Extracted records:
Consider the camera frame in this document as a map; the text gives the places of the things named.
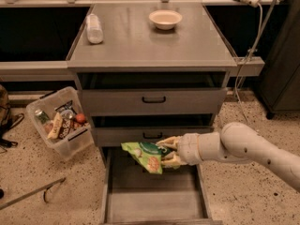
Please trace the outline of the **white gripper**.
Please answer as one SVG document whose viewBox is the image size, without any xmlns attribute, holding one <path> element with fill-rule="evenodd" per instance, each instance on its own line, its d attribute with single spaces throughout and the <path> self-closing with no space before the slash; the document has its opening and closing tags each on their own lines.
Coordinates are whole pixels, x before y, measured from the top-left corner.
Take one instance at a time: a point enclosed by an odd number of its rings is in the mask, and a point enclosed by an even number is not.
<svg viewBox="0 0 300 225">
<path fill-rule="evenodd" d="M 161 166 L 164 168 L 178 168 L 182 165 L 196 165 L 202 162 L 199 150 L 200 135 L 187 133 L 180 136 L 171 136 L 157 142 L 157 146 L 164 146 L 176 150 L 161 159 Z"/>
</svg>

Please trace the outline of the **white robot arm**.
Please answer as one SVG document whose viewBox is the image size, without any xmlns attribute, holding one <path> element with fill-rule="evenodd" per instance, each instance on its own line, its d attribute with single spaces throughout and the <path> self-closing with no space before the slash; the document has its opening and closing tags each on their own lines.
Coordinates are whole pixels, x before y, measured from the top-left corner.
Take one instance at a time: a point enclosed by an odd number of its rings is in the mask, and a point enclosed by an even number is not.
<svg viewBox="0 0 300 225">
<path fill-rule="evenodd" d="M 178 165 L 196 165 L 206 160 L 223 163 L 254 161 L 300 191 L 300 157 L 280 149 L 251 127 L 232 122 L 220 132 L 186 133 L 157 142 L 175 149 Z"/>
</svg>

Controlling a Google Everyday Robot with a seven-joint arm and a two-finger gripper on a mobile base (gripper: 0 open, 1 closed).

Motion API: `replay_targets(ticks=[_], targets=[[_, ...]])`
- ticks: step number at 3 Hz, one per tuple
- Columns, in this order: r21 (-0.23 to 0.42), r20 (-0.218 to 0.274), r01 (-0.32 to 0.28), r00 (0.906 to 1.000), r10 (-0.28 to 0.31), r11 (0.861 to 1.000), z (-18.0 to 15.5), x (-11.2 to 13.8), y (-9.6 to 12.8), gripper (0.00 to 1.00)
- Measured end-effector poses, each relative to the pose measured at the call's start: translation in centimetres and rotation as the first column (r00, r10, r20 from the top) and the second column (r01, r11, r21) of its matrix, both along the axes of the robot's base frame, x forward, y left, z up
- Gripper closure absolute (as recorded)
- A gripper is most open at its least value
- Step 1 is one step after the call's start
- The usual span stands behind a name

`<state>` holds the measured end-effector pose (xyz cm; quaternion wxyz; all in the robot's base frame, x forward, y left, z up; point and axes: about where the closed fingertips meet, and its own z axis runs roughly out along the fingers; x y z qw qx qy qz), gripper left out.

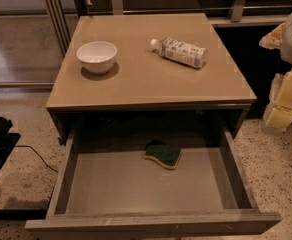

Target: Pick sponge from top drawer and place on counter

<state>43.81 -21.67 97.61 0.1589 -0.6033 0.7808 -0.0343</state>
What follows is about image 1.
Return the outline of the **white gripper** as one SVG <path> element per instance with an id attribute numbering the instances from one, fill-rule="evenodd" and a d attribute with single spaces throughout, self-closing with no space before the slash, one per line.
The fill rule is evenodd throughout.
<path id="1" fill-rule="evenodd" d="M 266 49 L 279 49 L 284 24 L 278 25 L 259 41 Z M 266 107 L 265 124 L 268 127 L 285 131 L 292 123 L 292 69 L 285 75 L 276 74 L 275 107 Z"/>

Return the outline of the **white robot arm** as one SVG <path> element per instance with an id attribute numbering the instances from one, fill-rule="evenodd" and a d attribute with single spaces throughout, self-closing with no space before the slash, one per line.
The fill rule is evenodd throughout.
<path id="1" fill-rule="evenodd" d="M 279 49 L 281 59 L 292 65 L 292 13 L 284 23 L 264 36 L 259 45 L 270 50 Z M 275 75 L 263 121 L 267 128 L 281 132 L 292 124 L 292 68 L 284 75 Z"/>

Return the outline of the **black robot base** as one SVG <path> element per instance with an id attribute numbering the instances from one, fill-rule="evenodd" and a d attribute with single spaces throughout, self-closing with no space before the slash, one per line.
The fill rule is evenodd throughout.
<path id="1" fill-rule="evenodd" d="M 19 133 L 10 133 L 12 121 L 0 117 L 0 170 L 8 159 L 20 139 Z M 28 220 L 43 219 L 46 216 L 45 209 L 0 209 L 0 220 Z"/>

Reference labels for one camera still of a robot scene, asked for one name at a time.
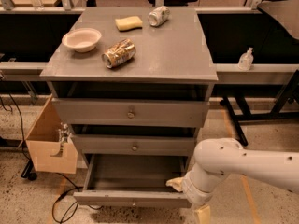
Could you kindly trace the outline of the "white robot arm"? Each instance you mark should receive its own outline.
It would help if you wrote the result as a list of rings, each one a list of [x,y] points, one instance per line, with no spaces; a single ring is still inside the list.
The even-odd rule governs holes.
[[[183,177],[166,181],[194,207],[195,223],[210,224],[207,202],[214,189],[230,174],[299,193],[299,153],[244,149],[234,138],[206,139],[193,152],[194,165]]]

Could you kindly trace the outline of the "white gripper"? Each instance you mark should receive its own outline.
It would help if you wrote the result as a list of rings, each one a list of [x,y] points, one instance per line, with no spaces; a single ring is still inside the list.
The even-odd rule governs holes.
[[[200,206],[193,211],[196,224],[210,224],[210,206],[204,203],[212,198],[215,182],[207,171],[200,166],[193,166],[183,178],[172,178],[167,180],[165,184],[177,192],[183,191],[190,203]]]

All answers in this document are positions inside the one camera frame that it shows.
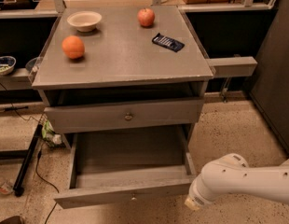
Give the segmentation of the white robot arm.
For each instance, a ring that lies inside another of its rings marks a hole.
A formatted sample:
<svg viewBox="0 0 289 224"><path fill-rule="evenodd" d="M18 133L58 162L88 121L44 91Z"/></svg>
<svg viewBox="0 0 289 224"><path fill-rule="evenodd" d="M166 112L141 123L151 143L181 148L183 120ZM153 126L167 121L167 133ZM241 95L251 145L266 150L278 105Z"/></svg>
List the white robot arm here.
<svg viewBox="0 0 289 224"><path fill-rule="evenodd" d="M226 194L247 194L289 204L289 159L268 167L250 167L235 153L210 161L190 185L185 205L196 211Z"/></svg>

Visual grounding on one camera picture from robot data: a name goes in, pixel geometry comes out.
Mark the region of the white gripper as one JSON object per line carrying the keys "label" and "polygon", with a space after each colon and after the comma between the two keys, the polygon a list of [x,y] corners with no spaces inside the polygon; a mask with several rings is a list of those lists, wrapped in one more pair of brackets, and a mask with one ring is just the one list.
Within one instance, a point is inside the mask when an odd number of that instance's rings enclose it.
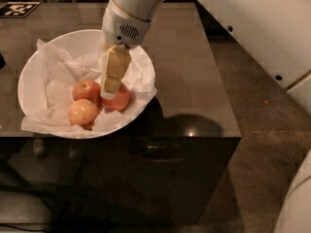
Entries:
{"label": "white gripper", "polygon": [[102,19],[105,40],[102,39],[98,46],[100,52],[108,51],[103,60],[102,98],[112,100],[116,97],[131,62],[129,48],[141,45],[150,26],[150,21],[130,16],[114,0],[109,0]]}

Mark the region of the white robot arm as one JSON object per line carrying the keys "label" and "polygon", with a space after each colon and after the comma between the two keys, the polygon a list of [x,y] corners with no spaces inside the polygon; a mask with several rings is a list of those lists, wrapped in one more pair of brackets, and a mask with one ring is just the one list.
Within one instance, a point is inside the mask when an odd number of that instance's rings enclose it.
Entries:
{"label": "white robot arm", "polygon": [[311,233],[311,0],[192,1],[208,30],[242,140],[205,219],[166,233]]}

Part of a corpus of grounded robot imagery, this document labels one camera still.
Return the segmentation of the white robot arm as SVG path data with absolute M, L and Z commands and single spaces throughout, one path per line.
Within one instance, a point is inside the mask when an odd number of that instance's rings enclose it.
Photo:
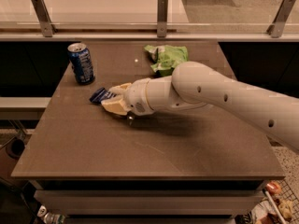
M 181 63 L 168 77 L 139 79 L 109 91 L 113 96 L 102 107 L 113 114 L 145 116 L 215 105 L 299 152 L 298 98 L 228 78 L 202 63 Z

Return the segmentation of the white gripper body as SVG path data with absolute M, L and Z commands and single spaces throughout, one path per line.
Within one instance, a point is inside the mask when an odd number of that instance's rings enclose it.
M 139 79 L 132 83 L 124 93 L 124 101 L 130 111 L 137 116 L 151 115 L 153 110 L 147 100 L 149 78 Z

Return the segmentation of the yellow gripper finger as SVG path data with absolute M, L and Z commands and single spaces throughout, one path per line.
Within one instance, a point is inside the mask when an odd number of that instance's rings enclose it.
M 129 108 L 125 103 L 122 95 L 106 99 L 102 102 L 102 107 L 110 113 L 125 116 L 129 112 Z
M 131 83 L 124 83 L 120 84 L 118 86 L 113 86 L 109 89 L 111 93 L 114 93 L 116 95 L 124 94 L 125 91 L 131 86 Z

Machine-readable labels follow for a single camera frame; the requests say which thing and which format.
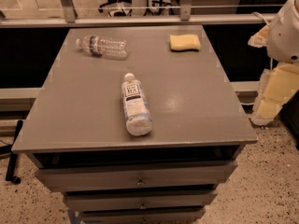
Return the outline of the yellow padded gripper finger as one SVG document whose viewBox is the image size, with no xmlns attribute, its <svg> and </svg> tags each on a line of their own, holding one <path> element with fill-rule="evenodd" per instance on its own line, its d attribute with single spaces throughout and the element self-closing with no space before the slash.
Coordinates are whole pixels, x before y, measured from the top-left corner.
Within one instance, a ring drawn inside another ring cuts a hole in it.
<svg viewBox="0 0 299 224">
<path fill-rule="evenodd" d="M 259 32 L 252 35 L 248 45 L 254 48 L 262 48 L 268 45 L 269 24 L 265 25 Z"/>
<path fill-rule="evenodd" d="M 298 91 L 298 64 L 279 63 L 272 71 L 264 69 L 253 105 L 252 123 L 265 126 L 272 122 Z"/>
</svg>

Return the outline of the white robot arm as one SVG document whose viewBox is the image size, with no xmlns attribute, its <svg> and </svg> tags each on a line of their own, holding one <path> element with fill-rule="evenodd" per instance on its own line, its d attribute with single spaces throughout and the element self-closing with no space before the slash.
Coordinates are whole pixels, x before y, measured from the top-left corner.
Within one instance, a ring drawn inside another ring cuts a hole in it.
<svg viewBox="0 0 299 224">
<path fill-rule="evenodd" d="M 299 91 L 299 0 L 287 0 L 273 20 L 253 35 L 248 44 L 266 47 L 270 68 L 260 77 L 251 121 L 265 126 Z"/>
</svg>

> [THE TASK] Please find all lines of the entries that hold the string "about" and copy them.

> [THE COMPLETED TASK]
`<state>` holds the measured end-effector pose (xyz cm; quaternion wxyz; all in the robot's base frame, x forward, y left, z up; point and axes: about where the closed fingertips meet, and its own z axis runs roughly out along the fingers; x y z qw qx qy qz), gripper left out.
What follows is about image 1.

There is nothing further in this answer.